25 de abril de 2010

Um vilancete de Camões.


A vertente tradicionalista da lírica camoniana, cultivada pelo poeta em sua juventude, caracteriza-se pela espontaneidade, pela leveza e pela simplicidade, típicas das composições dos poetas do período da chamada Poesia Palaciana, compiladas no Cancioneiro Geral, que utilizavam as redondilhas maior e menor com grande habilidade.  Para os estudiosos da lírica camoniana, as redondilhas do poeta têm tanta importância quanto os seus sonetos, canções, elegias, etc.
A sedução das redondilhas camoniana radica na dicotomia requinte/ingenuidade, bem como em sua habilidade no desenvolvimento do tema oferecido pelo mote. Este apresenta-se sob o aspecto de uma curta citação ou de uma estrofe de três versos, colhidos de uma velha cantiga popular espanhola ou portuguesa, quando não é da própria autoria do poeta.
O Vilancete, que se segue, é formado de um mote de três versos e por duas voltas (glosas) de sete versos (redondilha maior).
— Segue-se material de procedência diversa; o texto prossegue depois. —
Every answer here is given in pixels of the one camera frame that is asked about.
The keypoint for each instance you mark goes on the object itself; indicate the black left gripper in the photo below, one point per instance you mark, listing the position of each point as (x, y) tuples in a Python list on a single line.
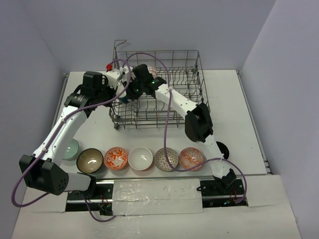
[(106, 93)]

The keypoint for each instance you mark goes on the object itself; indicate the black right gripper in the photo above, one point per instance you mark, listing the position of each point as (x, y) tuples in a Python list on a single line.
[(130, 93)]

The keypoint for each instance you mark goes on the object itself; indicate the blue triangle pattern bowl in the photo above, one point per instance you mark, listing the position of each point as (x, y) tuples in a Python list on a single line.
[(123, 98)]

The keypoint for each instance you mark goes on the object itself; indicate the white bowl red diamond pattern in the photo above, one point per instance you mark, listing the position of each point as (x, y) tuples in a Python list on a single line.
[(152, 71)]

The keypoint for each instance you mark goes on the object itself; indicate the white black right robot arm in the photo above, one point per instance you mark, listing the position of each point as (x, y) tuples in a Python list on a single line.
[(198, 122)]

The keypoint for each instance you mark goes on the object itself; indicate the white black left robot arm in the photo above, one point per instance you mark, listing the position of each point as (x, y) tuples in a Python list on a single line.
[(41, 170)]

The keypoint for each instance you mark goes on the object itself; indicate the pale green bowl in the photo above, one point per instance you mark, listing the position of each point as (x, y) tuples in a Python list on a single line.
[(72, 150)]

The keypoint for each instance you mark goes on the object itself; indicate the orange floral pattern bowl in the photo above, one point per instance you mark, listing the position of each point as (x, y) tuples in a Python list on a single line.
[(116, 158)]

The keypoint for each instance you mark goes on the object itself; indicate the dark bowl beige inside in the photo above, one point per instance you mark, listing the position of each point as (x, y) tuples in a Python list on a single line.
[(89, 161)]

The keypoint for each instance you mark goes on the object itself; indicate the plain white bowl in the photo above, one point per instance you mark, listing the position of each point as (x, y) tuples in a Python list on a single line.
[(140, 158)]

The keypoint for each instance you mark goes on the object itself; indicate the grey geometric pattern bowl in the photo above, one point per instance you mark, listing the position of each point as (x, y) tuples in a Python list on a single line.
[(166, 162)]

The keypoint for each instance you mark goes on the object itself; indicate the orange diamond pattern bowl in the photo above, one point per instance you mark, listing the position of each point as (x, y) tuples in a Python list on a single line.
[(190, 157)]

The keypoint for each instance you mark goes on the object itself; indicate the black bowl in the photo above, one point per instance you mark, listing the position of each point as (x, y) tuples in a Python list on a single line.
[(223, 149)]

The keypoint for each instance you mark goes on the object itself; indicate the grey taped cover panel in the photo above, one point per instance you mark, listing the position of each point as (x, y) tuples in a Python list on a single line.
[(156, 197)]

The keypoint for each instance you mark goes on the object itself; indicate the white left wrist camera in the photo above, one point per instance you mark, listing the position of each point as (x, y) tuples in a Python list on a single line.
[(113, 76)]

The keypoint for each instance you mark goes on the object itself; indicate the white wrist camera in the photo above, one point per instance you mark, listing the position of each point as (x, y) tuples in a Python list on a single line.
[(126, 70), (113, 76)]

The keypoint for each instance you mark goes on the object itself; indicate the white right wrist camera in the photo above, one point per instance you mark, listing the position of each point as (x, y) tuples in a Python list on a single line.
[(126, 70)]

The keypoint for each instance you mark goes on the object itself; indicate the grey wire dish rack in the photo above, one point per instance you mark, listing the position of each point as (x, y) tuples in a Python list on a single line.
[(186, 89)]

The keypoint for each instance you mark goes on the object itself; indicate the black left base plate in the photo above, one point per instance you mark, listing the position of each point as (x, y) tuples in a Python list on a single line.
[(100, 201)]

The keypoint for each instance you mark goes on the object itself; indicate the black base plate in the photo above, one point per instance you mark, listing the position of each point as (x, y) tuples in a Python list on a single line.
[(212, 197), (100, 201)]

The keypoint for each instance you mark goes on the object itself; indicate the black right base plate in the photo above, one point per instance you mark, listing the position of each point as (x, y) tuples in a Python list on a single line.
[(212, 197)]

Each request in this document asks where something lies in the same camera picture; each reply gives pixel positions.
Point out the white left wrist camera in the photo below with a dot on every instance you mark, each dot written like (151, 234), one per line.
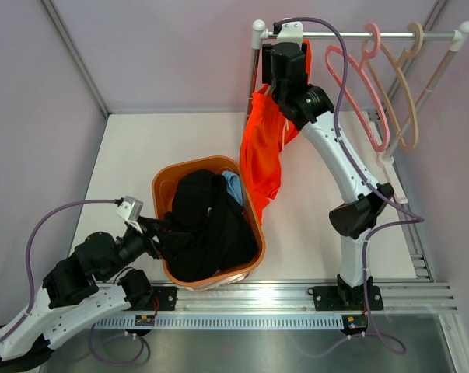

Trata-se, portanto, de uma composição na “medida velha”. Observe-se que o último verso do mote é repetido no final de cada verso das duas voltas.

Descalça vai para a fonte
Leonor pela verdura;
Vai fermosa, e não segura.

Leva na cabeça o pote,
O testo nas mãos de prata,  -------(mãos de prata = mãos alvas)
Cinta de fina escarlata, ----- ------(escarlata = tecido vermelho de lã)          
Sainho de chamalote; ------------ -(sainho = casaco curto)
Traz a vasquinha de cote, ---------(vasquinha de cote = saia com muitas pregas de uso diário)
Mais branca que a neve pura.
Vai fermosa e não segura.

Descobre a touca a garganta,
Cabelos de ouro entrançado -----------(cabelos louros arrumado em tranças)
Fita de cor de encarnado,
Tão linda que o mundo espanta.
Chove nela graça tanta,
Que dá graça à fermosura.
Vai fermosa e não segura.

Para quem está habituada com as “Cantigas de Amigo” a leitura do vilancete “Descalça vai para a fonte", provoca a evocação da imagem da donzela que vai à fonte, È num cenário semelhante, que Camões traça o retrato de Leonor.
O poeta contempla a jovem donzela que se encaminha para a fonte, cumprindo uma tarefa bem típica em sua época. Ela desperta a sua atenção tanto pela beleza de sua imagem, integrada no cenário bucólico verdejante, quanto por vislumbrar em seu semblante certa inquietação interior (vai fermosa e não segura), derivada, quiçá, de uma sua incerteza de ordem afetiva: ela tem a formosura que seduz, mas não está protegida contra a paixão. 
A descrição externa de Leonor é detalhada, colorida como uma aquarela, parecendo resultar da idealização do poeta que hiperboliza a sua formosura (tão linda que o mundo espanta), aproximando-a dentro dos padrão petrarquiano: loura e muito alva.
Este vilancete estabelece um acentuado contrastante com o soneto “Um mover de olhos brando e piedoso”, no qual Camões intertextualiza um soneto de Petrarca, ocupando-se em traçar um retrato moral e psicológico da mulher amada, sem nenhuma preocupação em descrever seu aspecto físico.

Zenóbia Collares Moreira

2 comentários:

Anonymous disse...

Encontrei este blog por acaso. É muito bom para pesquisar sobre literatura. Valeu!

Anônimo disse...

Obrigado pela informação!!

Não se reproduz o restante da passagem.